I was reading Example 3 in this tutorial - to do with distinct_count().
I would like to know when you apply distinct_count() to a timechart, if it is counting something as distinct for a single time slice (i.e. counting it again in the next time slice) or if it is counting something as distinct across the entire chart.
So, applied to Example 3, I think it would be
sourcetype=access_* action=purchase category_id=flowers | timechart dc(clientip)
Which I would expect to generate a timechart with the count of distinct/unique clientip over time. I.e. count a user when they first purchased flowers, and never count them again.
Is this what is happening, or does it count the user once in the first month, and then count them once again in the second month (assuming time slices are in months)?
The reason I am asking is that I want a time chart of the number of new users over time, so I do not want to count the same user ever again.
No, it tells you the number of different people in each group-by clause (of which the time-slice is a part). If you want just the number of new users at any time, it's easier to just only count the first time you see a user:
... | stats earliest(clientip) as clientip | timechart count
I downvoted this post because this shows unique per bucket, not per search period, which is what the requester was looking for.
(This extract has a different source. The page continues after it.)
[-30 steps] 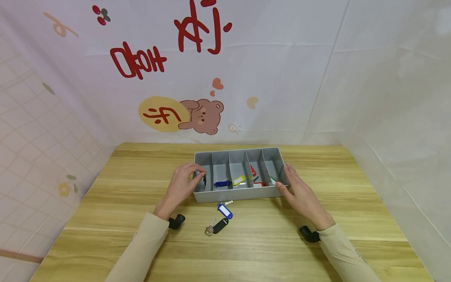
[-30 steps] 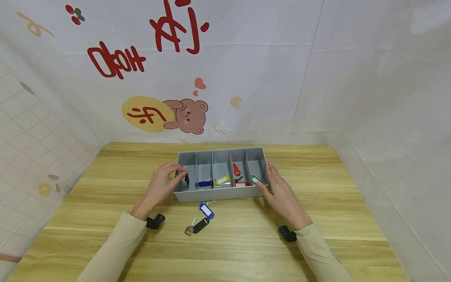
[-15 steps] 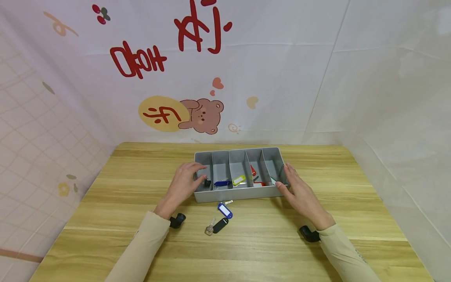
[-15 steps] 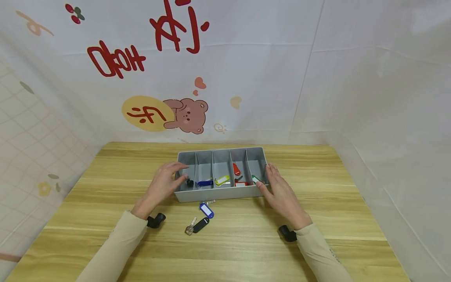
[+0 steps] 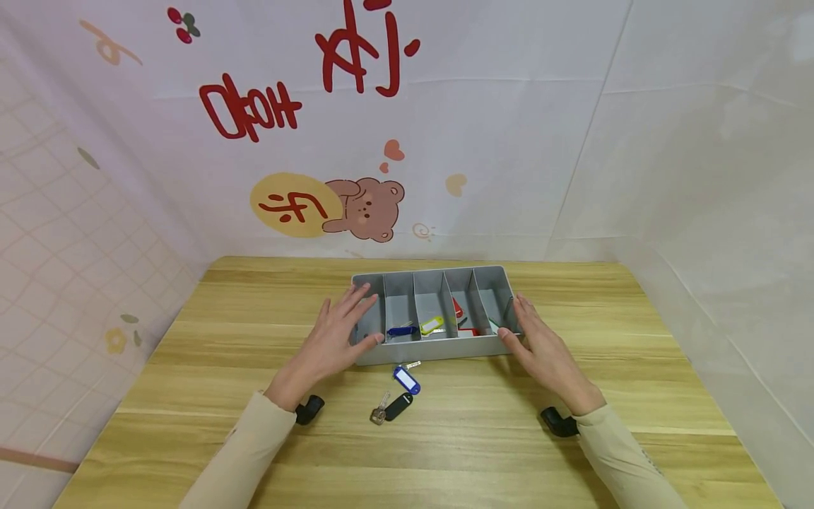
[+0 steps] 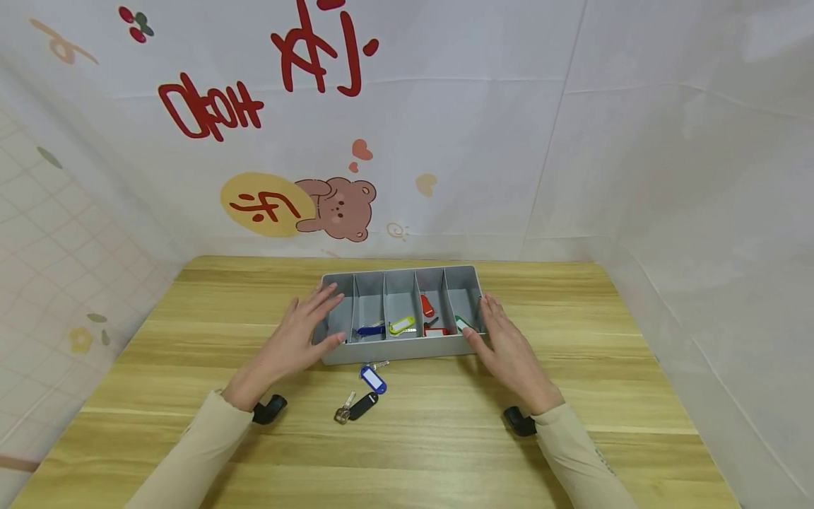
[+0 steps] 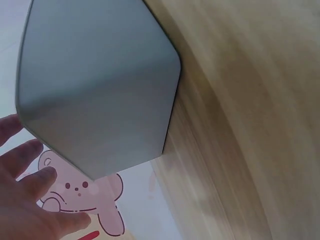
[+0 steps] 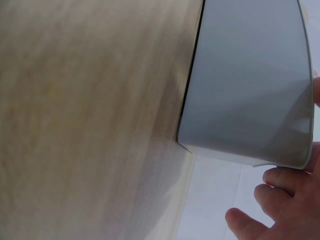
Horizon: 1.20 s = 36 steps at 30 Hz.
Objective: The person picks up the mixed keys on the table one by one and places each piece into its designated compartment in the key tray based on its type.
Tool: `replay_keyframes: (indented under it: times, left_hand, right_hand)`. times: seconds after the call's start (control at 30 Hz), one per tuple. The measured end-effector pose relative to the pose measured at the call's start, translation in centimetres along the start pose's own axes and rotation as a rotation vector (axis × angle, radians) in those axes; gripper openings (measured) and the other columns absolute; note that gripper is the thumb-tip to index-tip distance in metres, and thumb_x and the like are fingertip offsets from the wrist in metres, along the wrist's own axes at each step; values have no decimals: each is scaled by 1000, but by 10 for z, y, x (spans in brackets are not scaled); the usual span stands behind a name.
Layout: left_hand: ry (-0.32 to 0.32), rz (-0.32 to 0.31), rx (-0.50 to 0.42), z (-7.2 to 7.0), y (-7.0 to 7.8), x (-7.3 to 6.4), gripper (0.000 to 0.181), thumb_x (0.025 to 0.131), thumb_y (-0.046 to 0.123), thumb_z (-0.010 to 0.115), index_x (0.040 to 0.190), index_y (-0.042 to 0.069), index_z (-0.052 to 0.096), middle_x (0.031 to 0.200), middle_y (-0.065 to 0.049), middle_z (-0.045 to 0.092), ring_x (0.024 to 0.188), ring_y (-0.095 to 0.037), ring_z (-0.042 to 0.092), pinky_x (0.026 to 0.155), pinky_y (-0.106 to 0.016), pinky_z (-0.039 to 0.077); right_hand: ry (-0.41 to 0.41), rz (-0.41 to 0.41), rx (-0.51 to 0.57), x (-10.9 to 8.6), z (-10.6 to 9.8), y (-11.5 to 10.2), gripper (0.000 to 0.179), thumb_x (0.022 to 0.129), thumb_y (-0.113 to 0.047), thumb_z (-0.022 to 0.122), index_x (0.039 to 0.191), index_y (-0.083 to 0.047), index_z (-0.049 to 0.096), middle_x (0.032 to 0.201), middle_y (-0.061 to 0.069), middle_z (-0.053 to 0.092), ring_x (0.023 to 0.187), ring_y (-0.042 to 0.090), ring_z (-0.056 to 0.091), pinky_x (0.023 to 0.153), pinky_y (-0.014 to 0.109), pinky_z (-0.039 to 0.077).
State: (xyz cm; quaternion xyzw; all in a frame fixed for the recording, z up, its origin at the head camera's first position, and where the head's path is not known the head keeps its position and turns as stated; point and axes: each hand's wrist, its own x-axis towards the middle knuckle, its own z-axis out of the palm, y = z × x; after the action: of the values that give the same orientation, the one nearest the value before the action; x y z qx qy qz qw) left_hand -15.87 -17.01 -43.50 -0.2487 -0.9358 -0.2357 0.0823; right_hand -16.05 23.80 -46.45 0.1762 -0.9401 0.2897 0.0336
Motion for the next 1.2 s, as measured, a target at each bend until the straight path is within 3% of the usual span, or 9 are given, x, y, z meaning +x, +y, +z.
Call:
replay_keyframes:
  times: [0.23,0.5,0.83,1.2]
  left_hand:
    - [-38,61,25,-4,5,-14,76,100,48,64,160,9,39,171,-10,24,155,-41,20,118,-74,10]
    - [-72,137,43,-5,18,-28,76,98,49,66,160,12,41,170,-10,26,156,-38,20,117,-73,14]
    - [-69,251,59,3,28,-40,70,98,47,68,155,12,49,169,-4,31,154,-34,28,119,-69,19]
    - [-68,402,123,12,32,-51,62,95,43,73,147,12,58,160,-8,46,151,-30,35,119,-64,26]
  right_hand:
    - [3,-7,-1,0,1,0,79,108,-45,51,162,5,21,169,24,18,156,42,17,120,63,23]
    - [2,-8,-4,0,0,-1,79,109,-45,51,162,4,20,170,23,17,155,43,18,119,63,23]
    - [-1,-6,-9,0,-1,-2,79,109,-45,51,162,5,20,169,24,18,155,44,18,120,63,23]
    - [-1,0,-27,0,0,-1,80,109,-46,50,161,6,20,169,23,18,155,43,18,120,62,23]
Since this thread seems to be still active and unsolved i'll post my solution: expanding the logic proposed by @gkanapathy you can count the
_time of the first occurrence of a new IP address:
| stats earliest(_time) as _time by clientip | timechart count(_time)
The only problem with this logic is that Ip addresses that have first appeared earlier than the time range considered will be counted in the first time span. It's a problem that's going to matter less the longer your time range and span are but, honestly, i don't know even if this can be solved and how.